## To do:
Among the lines below, how many carry the string "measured"? Reply with a number and nothing else.

## Given information:
--- START ---

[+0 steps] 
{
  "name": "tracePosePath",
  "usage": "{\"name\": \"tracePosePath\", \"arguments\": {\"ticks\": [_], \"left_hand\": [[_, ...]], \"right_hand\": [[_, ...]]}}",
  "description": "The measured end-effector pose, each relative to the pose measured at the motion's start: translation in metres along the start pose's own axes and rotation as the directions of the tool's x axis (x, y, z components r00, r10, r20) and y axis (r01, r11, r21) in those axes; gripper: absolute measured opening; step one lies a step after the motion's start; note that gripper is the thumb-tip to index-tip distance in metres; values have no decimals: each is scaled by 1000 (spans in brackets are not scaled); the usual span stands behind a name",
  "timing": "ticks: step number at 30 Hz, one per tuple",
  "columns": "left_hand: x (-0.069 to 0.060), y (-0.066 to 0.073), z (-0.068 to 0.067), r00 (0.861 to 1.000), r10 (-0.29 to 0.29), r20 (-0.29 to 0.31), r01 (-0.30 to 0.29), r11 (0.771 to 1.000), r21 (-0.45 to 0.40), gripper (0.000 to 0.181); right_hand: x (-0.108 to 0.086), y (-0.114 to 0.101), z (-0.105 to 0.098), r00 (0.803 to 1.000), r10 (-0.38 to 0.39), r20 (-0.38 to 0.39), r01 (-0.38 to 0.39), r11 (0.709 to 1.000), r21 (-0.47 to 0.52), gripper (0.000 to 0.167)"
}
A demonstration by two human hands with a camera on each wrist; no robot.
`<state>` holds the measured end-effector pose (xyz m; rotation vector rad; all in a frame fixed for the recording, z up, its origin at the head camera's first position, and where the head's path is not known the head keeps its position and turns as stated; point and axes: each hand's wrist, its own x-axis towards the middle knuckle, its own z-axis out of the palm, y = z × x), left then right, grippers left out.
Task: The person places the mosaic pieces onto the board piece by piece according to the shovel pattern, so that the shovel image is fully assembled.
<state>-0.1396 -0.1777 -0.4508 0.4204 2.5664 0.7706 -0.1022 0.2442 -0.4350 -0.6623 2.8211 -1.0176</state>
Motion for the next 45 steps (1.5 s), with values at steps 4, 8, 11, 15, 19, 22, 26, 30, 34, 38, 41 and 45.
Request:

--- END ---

## Exercise answer:
2